Dataset section –
= = = = = = =
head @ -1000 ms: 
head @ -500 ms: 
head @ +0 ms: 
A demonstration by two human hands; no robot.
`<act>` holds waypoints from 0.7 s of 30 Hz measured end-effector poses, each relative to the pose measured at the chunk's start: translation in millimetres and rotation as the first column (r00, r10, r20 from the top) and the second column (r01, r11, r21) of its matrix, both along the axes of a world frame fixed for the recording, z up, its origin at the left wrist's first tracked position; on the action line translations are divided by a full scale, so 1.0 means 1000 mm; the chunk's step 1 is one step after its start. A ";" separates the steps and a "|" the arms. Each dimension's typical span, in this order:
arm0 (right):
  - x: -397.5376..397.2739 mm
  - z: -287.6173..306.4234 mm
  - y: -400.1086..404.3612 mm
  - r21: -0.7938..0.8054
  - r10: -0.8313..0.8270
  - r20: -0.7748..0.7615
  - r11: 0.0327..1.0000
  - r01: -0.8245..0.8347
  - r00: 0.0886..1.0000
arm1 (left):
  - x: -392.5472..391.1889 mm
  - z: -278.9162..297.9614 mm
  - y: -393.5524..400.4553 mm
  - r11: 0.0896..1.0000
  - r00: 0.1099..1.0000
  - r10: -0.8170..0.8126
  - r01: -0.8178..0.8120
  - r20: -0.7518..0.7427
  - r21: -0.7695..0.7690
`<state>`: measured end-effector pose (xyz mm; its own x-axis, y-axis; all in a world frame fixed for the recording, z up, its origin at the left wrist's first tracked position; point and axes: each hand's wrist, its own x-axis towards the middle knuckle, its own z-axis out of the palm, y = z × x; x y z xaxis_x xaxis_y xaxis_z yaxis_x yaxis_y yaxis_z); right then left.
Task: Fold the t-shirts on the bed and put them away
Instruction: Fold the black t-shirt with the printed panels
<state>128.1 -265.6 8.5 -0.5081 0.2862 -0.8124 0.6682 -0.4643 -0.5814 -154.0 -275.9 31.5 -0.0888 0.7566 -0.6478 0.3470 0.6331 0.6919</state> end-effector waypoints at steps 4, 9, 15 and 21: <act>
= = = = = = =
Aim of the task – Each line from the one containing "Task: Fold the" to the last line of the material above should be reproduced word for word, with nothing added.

Response area –
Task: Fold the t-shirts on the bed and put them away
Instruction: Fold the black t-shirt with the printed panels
<state>128.1 -265.6 8.5 -0.5081 0.2862 -0.8124 0.6682 -0.4643 -0.5814 -154.0 -275.9 31.5 -0.0888 0.7566 -0.6478 0.3470 0.6331 0.6919</state> end-effector waypoints at steps 4, 9, 15 and 21: <act>

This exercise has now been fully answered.